Now what to do for the extra 10 hours that I would be in Montreal (the Canadian had been due out at 11:30 am) It was a warm, clear fall day with the leaves at their peak and I couldn’t think of anything better than a quick round trip on the Adirondack. In the mid ‘70s the Adirondack was essentially a Delaware & Hudson train and a railfan’s delight with newly rebuilt Alco PAs and most cars in D&H’s attractive paint scheme. Only a couple of Amtrak cars would show-up in each train.











I could ride south to Whitehall, New York, make a quick connection to the northbound train and be back in Montreal in plenty of time for the Super Continental that evening. No advance planning required then to obtain a passport and you could make a spur-of-the-moment decision to cross the border. All you needed was your driver’s license…..there were so many railfans riding the Adirondack then, all you had to say to Customs was: you were just out for the train ride and you weren’t even given a second glance.

The Super Continental departed Montreal that evening and I had my Roomette for four nights on a schedule reminiscent of today’s VIA Canadian (CP’s Canadian then was on a three night schedule)
















Early the next morning we arrived at Capreol to be combined with the section from Toronto to form an 18 car train.

SUPER CONTINENTAL #1 w/b from Montreal to Vancouver, Oct. 4, 1975

(Montreal to Capreol Section)

6518 FP9A

6622 F9B

6621 FP9B

9668 Baggage

5474 Coach

5530 Coach

756 Cafe-Lounge

5725 Day-Niter

1159 Sleeper (8-4-4) "Eldorado"

1134 Sleeper (8-4-4)"Endako"

2132 Sleeper (10-6) "Moose River" xFlorida East Coast

1088 Sleeper Lounge (4-bdr) "Cape Chignecto"

5383 Coach

(Toronto to Capreol Section)

???? FPA4 (Power off to yard before I got Unit No's)

???? FPB4

???? Steam Generator Unit

9633 Baggage

5455 Coach

5501 Coach

5715 Day-Niter

2319 Lounge "Gaiete" (Heavyweight: Built 1929)

1365 Diner

1154 Sleeper (8-4-4) "Evandale"

1136 Sleeper (8-4-4) "Endeavour"

2133 Sleeper (10-6) "Ecum Secum River" xFlorida East Coast

2001 Sleeper (duplex-dorm) "Ingelow"

(Montreal/Toronto Sections combined at Capreol......Power and some cars off/on at Winnipeg)

6506 FP9A (on Winnipeg)

6603 F9B (on Winnipeg)

6505 FP9A (on Winnipeg)

6518 FP9A (off Winnipeg)

6622 F9B (off Winnipeg)

6621 FP9B (off Winnipeg)

9668 Baggage

9633 Baggage

5455 Coach

5501 Coach

5530 Coach

756 Cafe-Lounge

5715 Day-Niter

5725 Day-Niter (Off @ Winnipeg)

1159 Sleeper (8-4-4) "Eldorado"

1134 Sleeper (8-4-4)"Endako"

2132 Sleeper (10-6) "Moose River" xFlorida East Coast

2319 Lounge "Gaiete" (Heavyweight: Built 1929) (Off @ Winnipeg)

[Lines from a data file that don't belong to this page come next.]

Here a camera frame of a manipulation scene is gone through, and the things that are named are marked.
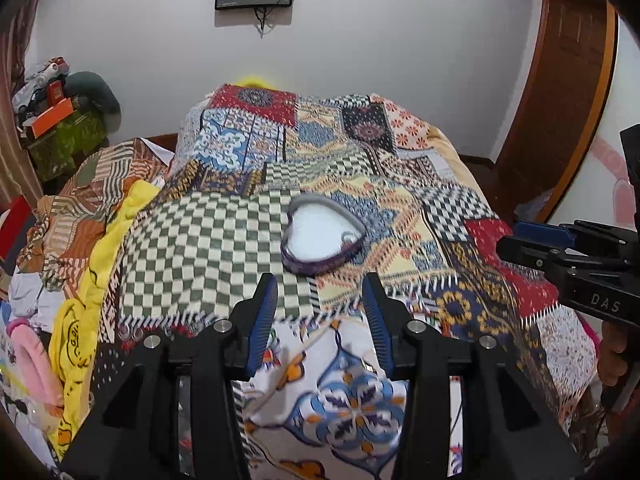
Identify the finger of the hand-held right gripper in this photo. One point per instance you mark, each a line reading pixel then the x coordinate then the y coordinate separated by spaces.
pixel 525 255
pixel 542 232

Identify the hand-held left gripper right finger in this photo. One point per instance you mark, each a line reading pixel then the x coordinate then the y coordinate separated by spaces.
pixel 376 322

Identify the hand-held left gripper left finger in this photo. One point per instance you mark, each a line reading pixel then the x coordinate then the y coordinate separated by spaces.
pixel 263 322

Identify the purple heart-shaped jewelry box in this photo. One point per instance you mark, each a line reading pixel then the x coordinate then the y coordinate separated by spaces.
pixel 320 237

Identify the person's right hand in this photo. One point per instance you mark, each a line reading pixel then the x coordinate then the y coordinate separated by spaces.
pixel 610 355

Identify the white door with pink print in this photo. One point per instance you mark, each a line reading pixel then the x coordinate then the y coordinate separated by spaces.
pixel 600 170

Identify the white floral bedsheet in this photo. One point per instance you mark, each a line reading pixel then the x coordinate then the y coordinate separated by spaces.
pixel 350 410

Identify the colourful patchwork blanket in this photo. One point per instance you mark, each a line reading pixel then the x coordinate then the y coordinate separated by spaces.
pixel 200 240

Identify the brown wooden door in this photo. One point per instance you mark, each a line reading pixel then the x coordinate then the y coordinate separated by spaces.
pixel 555 110

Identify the yellow cartoon blanket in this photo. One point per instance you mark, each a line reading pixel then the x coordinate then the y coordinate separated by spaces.
pixel 80 340

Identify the brown striped patterned cloth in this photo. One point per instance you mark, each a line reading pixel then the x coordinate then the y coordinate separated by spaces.
pixel 70 230

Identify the pink plush item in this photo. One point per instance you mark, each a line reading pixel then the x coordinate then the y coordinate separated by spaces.
pixel 35 360

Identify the yellow pillow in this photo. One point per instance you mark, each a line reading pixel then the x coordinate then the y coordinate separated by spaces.
pixel 255 81

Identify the green camouflage bag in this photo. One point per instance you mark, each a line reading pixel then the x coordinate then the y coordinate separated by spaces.
pixel 65 147

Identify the red box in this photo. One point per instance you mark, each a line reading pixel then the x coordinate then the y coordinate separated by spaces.
pixel 12 225

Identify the dark green cushion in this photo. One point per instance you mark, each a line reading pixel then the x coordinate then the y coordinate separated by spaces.
pixel 97 97

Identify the orange box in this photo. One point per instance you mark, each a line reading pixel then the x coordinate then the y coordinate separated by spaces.
pixel 47 117

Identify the brown curtain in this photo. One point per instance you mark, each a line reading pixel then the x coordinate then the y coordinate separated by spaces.
pixel 17 110

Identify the white toy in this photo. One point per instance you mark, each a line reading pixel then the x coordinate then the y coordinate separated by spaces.
pixel 40 80

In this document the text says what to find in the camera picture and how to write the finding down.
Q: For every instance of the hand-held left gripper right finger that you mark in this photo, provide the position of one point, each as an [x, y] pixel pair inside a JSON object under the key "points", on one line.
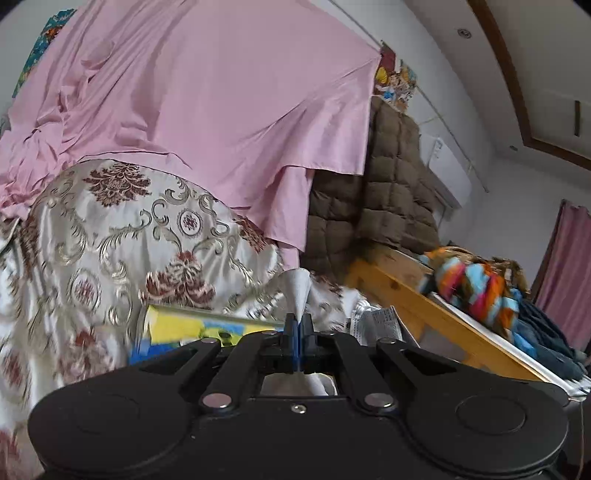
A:
{"points": [[304, 339]]}

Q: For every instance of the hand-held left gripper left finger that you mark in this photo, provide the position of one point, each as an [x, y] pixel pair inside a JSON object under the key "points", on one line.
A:
{"points": [[290, 339]]}

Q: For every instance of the white cloth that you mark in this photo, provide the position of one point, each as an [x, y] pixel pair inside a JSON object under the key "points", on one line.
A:
{"points": [[295, 288]]}

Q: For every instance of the tray with colourful cloths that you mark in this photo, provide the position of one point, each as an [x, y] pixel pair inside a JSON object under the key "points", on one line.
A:
{"points": [[184, 325]]}

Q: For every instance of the white patterned packet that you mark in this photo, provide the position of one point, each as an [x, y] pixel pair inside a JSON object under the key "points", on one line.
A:
{"points": [[376, 323]]}

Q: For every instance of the brown quilted jacket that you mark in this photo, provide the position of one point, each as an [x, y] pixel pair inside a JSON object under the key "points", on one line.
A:
{"points": [[392, 184]]}

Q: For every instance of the white air conditioner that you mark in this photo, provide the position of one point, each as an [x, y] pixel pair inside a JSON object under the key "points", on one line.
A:
{"points": [[445, 168]]}

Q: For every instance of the floral satin blanket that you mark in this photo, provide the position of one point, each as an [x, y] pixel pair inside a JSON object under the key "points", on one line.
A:
{"points": [[92, 240]]}

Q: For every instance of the dark clothes pile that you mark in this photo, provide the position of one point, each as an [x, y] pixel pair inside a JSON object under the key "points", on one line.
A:
{"points": [[545, 332]]}

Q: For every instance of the pink bed sheet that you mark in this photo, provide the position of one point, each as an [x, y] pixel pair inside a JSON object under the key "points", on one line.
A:
{"points": [[194, 92]]}

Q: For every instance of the pink curtain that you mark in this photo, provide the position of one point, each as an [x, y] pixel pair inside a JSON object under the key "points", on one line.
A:
{"points": [[565, 277]]}

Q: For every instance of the wooden bed frame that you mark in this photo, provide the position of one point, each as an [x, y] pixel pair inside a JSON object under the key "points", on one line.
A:
{"points": [[397, 286]]}

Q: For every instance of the colourful cartoon wall poster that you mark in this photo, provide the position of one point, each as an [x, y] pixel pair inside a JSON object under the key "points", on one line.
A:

2701 Sceneramic Dome "Athabaska" (On @ Winnipeg)

1365 Diner

1154 Sleeper (8-4-4) "Evandale"

1136 Sleeper (8-4-4) "Endeavour"

2133 Sleeper (10-6) "Ecum Secum River" xFlorida East Coast

2001 Sleeper (duplex-dorm) "Ingelow"

5833 Coach (Off @ Winnipeg)

On the third day we arrived at Winnipeg. An old heavyweight lounge we had been hauling was swapped out of the consist to be replaced by a full length Sceneramic Dome (x Milwaukee Road) along with some other equipment shuffling. Then it was on across the prairies on another warm fall afternoon.


----------



## NS VIA Fan (Aug 1, 2011)

Day four it was onto Edmonton and Jasper then into Vancouver the next morning.
















After a couple of days in Vancouver I boarded Amtrak’s “Pacific International” for Seattle. Here it is at Blaine……I stepped off for a photo after we cleared customs.






I was in Seattle only long enough to connect to the Coast Starlight. This was my first time to the US West Coast and I was looking forward to the scenery through Washington, Oregon and onto California the next day. Since I would be on the train only for one night, I decided to save a little cash and go coach. The train was several coaches long and not full at all so I had a double seat to myself. The Bay Area was quite foggy the next morning but once south of there we were into the California I had expected……sun and heat! It was a great afternoon rolling down into San Luis Obispo where we met the northbound Coast Starlight, then along the coast to Santa Barbara and onto Los Angeles.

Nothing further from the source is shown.